**THE TASK**. Below are the records. Retype exactly the lines between the lines holding "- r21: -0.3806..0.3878" and "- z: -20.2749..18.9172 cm", inclusive.

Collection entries

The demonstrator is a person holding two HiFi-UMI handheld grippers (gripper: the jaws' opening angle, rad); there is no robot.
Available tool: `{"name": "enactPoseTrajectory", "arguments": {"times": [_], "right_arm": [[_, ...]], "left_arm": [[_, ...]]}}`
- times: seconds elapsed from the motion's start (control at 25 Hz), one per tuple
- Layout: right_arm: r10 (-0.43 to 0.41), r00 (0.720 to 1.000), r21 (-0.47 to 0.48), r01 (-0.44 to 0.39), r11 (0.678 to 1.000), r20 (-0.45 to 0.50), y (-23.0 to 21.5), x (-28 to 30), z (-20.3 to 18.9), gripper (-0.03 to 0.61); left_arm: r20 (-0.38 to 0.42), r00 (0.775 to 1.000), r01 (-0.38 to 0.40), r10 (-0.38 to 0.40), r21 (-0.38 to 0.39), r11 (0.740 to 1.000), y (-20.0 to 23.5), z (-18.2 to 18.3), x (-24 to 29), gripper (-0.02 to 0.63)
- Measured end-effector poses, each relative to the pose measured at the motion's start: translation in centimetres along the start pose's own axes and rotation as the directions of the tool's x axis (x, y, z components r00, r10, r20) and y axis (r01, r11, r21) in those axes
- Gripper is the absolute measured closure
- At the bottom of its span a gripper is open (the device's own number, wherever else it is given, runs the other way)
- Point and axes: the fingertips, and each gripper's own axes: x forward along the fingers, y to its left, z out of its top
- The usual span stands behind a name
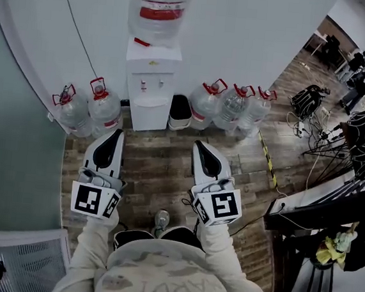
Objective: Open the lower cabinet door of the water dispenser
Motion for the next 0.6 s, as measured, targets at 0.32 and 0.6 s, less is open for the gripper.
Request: {"name": "enactPoseTrajectory", "arguments": {"times": [0.32,0.6], "right_arm": [[0.035,0.999,-0.007,-0.035,0.999,-0.003,-4.9,4.6,-0.9,0.569],[0.051,0.998,0.006,-0.051,0.999,-0.023,-6.6,7.7,-2.5,0.569]], "left_arm": [[0.011,1.0,-0.018,0.018,0.03,0.999,0.5,-1.0,6.6,0.612],[-0.017,0.999,-0.031,0.032,0.039,0.999,1.8,-2.8,9.0,0.612]]}}
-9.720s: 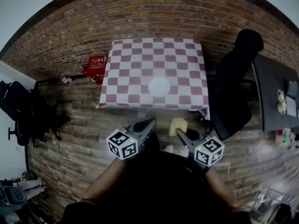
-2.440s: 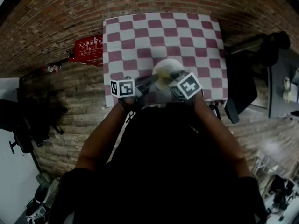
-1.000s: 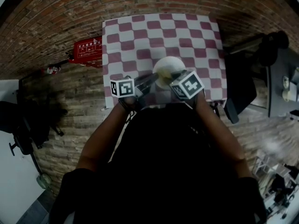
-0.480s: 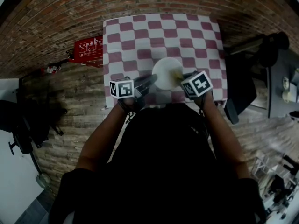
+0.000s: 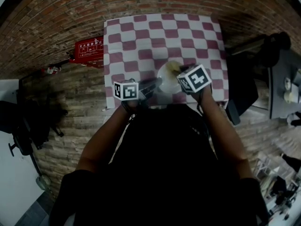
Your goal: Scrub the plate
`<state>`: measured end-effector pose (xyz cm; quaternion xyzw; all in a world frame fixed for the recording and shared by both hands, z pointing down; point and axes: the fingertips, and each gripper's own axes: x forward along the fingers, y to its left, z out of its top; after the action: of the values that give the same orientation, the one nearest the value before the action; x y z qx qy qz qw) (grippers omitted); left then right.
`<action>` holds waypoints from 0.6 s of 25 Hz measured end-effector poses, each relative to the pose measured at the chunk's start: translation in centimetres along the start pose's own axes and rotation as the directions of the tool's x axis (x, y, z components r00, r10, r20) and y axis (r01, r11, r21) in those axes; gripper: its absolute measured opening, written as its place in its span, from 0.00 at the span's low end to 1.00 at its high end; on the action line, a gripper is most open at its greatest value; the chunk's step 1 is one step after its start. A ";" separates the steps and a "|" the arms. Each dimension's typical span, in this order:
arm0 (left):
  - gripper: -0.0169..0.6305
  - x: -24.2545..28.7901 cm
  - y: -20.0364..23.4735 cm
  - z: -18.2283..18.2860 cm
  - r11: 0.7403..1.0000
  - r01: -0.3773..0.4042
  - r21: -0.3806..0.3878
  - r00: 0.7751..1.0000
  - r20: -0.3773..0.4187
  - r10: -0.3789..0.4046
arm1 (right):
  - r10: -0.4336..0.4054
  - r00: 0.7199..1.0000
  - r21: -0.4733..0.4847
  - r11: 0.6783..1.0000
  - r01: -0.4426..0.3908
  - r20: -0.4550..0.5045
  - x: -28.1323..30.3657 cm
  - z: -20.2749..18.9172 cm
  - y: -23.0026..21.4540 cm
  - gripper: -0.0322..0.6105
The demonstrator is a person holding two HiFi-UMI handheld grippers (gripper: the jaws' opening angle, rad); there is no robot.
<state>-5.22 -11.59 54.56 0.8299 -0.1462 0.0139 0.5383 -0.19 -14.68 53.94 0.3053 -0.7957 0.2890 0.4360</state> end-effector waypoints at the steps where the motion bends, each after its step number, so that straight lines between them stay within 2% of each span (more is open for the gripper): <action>1: 0.07 0.0 0.1 0.1 1.000 0.000 0.000 1.000 0.003 0.000 | 0.013 1.000 -0.016 1.000 -0.013 -0.003 0.2 0.2 0.7 0.13; 6: 0.07 -0.2 0.0 1.4 1.000 -0.014 -0.001 1.000 0.025 0.014 | 0.064 0.997 -0.047 0.997 -0.066 -0.049 1.5 -1.1 3.5 0.13; 11: 0.07 -0.9 1.0 2.1 1.000 -0.029 0.012 0.998 0.049 0.028 | 0.101 0.989 -0.048 0.993 -0.106 -0.105 2.0 -3.2 3.8 0.13; 15: 0.07 -1.5 1.4 2.1 0.991 -0.083 0.101 0.997 0.002 0.083 | 0.086 0.986 -0.038 0.995 -0.093 -0.142 1.9 -4.9 2.5 0.13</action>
<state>-7.33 -13.62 54.67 0.8492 -0.1791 0.0448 0.4948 -0.34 -9.95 57.33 0.2386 -0.7823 0.3113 0.4839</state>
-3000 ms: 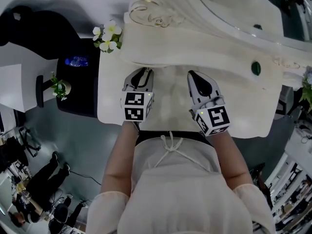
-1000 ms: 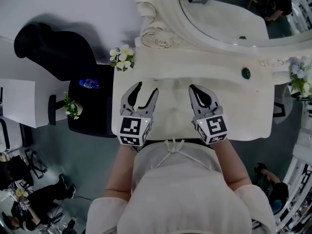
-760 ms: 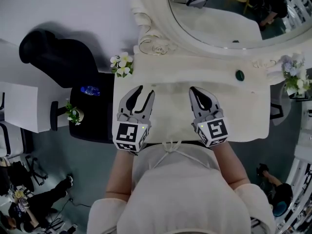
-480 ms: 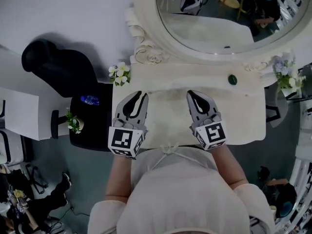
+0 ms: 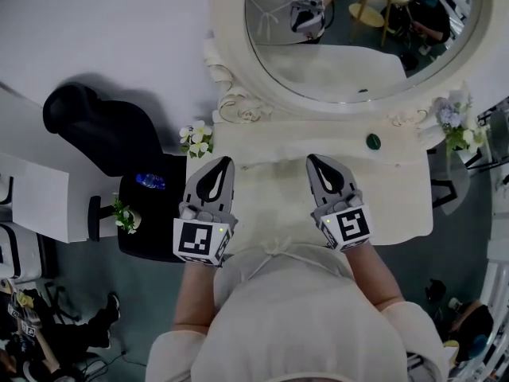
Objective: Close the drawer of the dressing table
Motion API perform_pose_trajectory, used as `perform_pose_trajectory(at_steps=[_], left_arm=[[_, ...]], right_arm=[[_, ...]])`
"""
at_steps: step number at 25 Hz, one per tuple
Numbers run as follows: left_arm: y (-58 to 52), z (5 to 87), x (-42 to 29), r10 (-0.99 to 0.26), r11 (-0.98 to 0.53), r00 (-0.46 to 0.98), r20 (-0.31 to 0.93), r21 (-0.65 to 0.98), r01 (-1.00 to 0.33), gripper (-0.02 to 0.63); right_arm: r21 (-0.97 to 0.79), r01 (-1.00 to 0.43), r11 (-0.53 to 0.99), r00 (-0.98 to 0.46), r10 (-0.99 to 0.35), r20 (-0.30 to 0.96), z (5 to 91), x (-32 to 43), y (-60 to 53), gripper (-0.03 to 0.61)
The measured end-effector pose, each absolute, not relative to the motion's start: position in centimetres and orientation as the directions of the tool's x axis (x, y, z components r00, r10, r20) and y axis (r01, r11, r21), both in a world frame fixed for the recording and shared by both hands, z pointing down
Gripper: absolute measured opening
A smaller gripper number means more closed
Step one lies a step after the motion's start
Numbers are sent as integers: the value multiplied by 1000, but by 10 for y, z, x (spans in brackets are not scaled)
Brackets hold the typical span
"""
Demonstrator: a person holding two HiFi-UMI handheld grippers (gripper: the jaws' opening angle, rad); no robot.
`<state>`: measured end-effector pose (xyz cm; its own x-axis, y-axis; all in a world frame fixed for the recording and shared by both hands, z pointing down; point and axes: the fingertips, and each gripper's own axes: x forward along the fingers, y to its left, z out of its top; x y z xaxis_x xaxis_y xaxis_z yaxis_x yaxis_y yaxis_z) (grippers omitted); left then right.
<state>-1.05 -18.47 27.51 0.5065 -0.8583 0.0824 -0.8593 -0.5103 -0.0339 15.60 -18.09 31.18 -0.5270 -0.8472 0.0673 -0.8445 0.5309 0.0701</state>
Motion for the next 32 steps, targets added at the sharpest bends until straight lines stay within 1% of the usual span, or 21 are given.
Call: perform_pose_trajectory(at_steps=[5,13,32], left_arm=[[-184,272,-7,-851,-522,520,69,-23,-852,25],[-180,272,-2,-842,-537,532,89,-36,-843,20],[-172,278,-2,-865,-497,493,98,-25,-867,18]], right_arm=[[50,-839,542,-539,-840,70,311,157,-183,3],[49,-818,573,-568,-819,83,312,153,-181,2],[54,-825,562,-557,-826,92,314,166,-171,2]])
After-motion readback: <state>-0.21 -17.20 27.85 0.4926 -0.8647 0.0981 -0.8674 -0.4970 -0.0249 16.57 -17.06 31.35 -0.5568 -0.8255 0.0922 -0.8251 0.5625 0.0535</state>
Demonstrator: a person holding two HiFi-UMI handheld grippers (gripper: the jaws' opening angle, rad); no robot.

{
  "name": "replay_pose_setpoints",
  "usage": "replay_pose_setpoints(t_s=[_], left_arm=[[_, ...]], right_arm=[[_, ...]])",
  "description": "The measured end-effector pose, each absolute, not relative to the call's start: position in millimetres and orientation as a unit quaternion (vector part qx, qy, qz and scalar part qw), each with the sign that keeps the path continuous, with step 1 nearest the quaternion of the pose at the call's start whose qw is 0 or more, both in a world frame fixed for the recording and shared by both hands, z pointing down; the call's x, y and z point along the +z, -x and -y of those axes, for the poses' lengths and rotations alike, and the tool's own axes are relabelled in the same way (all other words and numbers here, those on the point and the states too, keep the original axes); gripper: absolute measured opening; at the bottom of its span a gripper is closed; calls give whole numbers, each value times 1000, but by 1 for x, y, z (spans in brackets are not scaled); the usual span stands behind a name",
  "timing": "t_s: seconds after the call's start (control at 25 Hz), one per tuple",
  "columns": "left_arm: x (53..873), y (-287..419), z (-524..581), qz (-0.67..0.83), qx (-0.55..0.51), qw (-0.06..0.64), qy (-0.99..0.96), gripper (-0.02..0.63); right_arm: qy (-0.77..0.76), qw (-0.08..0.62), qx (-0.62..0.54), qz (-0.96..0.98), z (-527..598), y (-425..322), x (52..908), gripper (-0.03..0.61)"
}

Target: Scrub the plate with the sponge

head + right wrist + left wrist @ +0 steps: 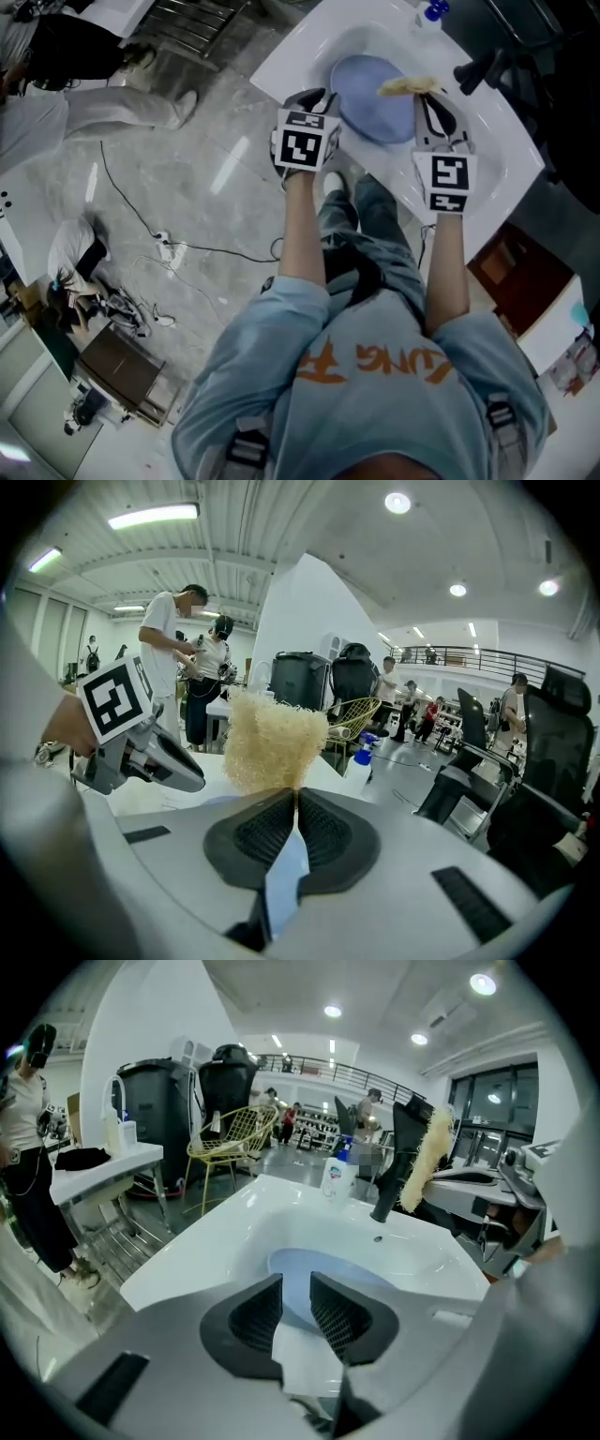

**WRITTEN RESPONSE**.
  - r21: -0.3806..0.3878
  - r00: 0.7751..1.0000
  - r20: -0.3773..0.4187
  - r10: -0.3789..0.4046
arm1 (right):
  - r10: -0.4336..0.4054
  - r00: 0.7199..1.0000
  - r21: -0.4733..0.4847
  - r11: 0.6783..1.0000
  - r01: -0.4426..0.3908
  - r20: -0.4550..0.5045
  - x: -28.1323..30.3657 cm
  - z: -20.2749..18.9172 cm

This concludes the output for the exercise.